>>

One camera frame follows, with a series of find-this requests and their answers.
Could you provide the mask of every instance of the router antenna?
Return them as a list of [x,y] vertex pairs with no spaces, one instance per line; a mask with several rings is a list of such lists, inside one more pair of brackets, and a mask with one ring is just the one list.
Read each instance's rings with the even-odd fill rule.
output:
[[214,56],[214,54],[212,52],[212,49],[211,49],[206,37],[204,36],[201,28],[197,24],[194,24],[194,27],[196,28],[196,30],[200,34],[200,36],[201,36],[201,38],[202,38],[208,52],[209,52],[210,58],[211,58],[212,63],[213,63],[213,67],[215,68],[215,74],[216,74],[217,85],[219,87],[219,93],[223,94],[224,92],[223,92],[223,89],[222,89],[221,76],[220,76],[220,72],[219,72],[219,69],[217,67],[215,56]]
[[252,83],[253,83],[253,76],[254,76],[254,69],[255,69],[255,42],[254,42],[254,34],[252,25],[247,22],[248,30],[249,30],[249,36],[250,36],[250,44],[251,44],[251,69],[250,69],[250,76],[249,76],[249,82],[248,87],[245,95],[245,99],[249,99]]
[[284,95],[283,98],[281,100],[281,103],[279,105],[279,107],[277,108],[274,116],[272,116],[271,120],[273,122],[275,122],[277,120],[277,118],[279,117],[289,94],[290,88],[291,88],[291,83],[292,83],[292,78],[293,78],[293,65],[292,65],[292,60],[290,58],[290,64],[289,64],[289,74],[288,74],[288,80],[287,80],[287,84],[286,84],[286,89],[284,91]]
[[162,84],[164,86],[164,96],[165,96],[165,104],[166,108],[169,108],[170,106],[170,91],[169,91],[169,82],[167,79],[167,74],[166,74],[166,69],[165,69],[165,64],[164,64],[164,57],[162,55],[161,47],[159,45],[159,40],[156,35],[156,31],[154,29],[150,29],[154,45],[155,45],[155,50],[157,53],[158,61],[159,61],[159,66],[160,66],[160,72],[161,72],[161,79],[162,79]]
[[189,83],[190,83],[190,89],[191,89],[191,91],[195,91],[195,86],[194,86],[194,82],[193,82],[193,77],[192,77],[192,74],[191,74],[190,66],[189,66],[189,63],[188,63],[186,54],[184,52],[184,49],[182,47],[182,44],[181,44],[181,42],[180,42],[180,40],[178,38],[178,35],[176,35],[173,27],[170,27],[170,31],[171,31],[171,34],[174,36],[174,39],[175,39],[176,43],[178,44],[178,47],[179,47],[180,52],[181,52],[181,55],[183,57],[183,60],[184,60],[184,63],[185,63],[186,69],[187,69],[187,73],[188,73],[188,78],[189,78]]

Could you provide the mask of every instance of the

<<
>>

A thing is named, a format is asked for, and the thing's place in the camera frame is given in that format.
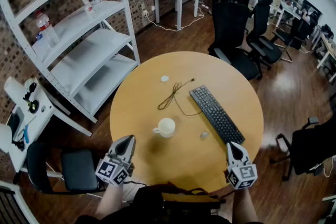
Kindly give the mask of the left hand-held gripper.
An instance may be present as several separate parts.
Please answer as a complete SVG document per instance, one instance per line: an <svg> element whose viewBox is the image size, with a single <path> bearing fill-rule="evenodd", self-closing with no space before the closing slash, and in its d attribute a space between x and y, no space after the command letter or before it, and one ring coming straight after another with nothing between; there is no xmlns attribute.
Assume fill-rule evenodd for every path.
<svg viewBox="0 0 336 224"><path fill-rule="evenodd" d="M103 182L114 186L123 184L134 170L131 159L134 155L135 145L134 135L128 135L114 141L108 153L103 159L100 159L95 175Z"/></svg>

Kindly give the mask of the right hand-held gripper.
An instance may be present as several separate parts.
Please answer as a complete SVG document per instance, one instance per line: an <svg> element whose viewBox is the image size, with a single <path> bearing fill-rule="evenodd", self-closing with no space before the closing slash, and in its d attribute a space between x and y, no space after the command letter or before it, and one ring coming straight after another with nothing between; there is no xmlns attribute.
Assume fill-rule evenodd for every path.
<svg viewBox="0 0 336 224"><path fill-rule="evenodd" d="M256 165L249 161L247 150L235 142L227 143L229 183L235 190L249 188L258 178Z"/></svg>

<<
>>

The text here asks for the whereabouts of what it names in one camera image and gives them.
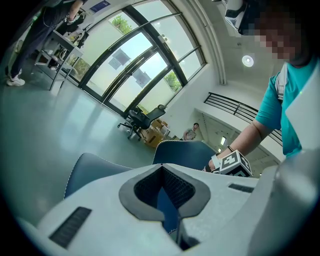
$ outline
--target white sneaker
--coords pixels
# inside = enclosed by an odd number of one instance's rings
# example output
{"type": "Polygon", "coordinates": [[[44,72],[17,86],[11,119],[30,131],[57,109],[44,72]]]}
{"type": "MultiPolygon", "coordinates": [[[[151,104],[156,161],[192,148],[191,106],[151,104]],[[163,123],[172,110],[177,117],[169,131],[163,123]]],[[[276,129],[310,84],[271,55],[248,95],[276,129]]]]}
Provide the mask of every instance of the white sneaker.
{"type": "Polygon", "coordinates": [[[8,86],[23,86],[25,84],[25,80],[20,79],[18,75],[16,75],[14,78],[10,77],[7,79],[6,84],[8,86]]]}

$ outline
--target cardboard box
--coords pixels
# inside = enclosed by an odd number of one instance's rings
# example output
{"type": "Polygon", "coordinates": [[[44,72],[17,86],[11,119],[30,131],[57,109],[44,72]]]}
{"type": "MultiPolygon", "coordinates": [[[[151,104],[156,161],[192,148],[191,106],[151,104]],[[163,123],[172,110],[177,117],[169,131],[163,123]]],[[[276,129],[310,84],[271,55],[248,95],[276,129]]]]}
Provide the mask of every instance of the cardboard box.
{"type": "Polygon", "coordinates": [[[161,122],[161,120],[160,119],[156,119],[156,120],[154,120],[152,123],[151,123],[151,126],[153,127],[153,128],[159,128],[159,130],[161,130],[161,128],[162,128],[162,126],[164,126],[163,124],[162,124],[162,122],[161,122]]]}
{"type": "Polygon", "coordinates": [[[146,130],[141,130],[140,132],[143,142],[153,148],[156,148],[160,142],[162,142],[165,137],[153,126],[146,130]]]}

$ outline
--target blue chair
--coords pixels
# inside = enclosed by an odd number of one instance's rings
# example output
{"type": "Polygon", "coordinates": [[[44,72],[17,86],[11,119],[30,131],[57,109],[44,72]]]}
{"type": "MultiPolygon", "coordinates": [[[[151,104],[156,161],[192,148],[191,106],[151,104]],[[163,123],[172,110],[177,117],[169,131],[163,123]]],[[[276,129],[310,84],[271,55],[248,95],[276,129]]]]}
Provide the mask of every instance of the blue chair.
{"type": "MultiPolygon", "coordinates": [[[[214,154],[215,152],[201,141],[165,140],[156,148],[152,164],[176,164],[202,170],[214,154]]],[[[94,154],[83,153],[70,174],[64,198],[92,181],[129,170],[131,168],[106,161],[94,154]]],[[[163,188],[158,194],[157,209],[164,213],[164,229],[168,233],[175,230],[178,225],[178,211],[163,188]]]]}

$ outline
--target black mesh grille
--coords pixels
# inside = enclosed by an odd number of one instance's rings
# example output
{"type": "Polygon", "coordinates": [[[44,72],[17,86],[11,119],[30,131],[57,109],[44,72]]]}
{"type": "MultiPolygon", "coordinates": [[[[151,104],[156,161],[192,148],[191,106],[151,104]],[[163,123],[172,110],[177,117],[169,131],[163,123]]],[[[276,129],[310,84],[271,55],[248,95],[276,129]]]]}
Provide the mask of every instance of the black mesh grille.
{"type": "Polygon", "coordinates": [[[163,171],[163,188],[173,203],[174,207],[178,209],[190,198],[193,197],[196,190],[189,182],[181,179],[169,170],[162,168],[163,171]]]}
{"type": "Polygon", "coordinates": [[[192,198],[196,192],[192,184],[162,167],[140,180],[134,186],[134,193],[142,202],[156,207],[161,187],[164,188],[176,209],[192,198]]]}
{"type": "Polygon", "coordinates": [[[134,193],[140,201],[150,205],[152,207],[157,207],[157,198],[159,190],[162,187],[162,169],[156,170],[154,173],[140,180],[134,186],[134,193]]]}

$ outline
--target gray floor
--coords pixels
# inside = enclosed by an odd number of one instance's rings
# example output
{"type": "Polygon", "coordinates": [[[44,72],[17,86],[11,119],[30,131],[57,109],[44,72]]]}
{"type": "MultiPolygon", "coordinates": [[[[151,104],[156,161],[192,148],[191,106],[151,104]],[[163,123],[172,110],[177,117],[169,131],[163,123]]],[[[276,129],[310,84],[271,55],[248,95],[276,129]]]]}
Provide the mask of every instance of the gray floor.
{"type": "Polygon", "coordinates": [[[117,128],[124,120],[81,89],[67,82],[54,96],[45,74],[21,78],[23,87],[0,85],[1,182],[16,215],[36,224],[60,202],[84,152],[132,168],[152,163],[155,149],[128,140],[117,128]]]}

<<

Write out exactly the lines that fall from the line with "One camera frame" to the line with "Read each instance's" in the records above, keeping both ends.

One camera frame follows, with a series of find-this requests and their answers.
Could you provide the mask of every instance of the router antenna?
Return them as a list of [x,y] vertex pairs with no spaces, one instance per line; a mask with several rings is a list of such lists, inside one more pair of brackets, and a mask with one ring is just the one list.
Read each instance's rings with the even-odd fill rule.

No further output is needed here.